# SUPPLIED DATA
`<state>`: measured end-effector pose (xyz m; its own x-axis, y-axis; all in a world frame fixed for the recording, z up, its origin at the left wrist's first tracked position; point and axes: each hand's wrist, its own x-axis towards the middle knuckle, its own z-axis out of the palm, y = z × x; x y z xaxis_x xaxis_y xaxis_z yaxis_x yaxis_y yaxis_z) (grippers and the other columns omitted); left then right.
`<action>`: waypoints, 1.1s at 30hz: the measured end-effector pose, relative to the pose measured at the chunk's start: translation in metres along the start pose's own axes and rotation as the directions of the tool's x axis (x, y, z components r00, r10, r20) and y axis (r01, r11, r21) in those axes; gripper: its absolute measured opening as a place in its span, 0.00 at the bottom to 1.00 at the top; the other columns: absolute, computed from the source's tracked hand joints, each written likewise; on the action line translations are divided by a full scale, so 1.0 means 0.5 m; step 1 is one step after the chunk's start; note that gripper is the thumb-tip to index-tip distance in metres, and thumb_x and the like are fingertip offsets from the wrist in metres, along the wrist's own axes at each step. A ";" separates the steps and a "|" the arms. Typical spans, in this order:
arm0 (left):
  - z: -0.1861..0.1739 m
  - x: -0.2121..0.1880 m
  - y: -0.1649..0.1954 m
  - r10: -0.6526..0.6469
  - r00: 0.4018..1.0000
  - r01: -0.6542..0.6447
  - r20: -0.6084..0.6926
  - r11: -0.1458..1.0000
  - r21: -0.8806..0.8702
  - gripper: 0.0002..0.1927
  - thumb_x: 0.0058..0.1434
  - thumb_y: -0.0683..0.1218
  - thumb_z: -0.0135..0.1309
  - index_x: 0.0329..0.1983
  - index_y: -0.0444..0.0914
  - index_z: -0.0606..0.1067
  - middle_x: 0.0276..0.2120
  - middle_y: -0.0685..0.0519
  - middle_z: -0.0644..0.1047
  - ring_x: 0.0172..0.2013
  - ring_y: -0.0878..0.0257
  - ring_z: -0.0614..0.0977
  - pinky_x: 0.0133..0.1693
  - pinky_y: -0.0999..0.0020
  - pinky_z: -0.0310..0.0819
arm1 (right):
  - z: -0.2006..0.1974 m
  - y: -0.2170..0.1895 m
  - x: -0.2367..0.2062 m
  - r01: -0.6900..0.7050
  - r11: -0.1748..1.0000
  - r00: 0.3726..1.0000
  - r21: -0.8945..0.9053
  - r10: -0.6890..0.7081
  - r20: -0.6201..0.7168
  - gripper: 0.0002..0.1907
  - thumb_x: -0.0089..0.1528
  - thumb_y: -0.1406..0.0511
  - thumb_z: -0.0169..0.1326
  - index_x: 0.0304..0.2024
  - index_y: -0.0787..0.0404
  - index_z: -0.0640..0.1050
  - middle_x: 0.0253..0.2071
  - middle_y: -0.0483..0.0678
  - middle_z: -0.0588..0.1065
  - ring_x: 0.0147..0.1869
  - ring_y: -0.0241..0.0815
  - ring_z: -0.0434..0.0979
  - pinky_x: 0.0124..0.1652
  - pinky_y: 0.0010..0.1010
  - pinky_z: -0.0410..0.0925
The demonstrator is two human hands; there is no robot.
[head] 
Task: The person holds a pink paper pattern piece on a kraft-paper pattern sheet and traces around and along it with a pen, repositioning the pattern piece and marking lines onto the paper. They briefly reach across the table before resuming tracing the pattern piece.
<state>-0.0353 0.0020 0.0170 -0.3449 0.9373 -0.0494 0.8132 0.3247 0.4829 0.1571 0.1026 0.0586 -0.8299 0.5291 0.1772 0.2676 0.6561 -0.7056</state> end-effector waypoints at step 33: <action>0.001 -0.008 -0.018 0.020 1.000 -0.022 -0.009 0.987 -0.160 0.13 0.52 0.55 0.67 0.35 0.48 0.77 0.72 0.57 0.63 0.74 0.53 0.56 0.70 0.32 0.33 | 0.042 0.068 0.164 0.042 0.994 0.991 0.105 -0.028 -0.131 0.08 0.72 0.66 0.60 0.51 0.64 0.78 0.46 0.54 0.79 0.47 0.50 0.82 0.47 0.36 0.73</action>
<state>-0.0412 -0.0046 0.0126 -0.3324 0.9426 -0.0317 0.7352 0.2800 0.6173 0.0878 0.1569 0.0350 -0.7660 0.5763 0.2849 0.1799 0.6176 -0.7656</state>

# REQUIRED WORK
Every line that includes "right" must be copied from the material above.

# YOUR RESPONSE
`<state>`: measured end-effector pose (xyz m; its own x-axis, y-axis; all in a world frame fixed for the recording, z up, its origin at the left wrist's first tracked position; point and axes: each hand's wrist, its own x-axis towards the middle knuckle, its own z-axis out of the palm, y = z × x; x y z xaxis_x xaxis_y xaxis_z yaxis_x yaxis_y yaxis_z) (grippers and the other columns omitted); left then right.
arm1 (right):

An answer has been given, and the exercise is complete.